[PATCH 2/2] Unpinned futexes v2 - part 2: mremap & munmap

From: Jamie Lokier
Date: Fri Sep 05 2003 - 00:03:32 EST


This is an optional add-on to the previous patch.
See description.

Thanks,
-- Jamie


Patch: futex-mremap-2.6.0-test4-12jl
Requires: futex-fixes-2.6.0-test4-11jl

This patch does two things.

1. It fixes the interaction between mremap() and futexes on
private mappings implemented by the earlier patch. mremap()
now moves the futexes. The rehashing is done carefully to
retain the order of queued waiters on an address.

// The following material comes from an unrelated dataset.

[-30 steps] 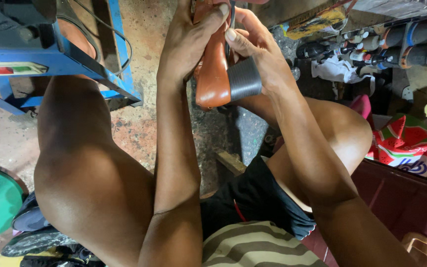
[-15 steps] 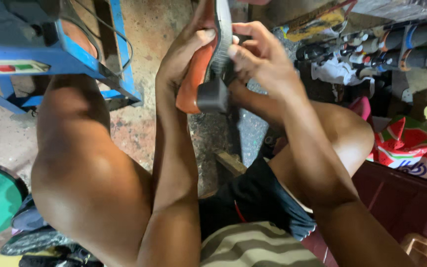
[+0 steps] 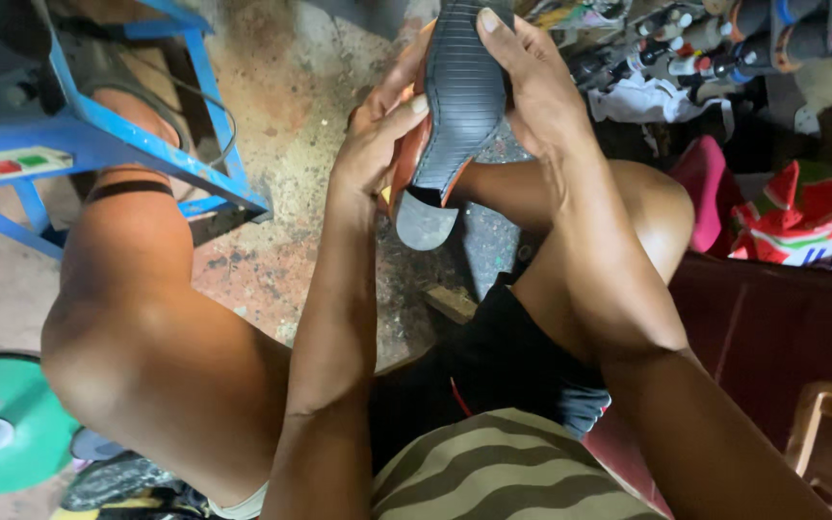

When mremap() shrinks a region, it is equivalent to a partial
unmapping, which is handled by the do_munmap() change below.

2. do_munmap() is also handled. Whenever a private mapping is
unmapped, for whatever reason, futexes waiting on the
unmapped region are immediately woken. Those that are
waiting with FUTEX_WAIT will return -EFAULT to their caller.
Those waiting with FUTEX_FD will report a hangup condition.

Note that truncation of files underlying shared mappings is not handled
by this patch. Only private mappings are handled.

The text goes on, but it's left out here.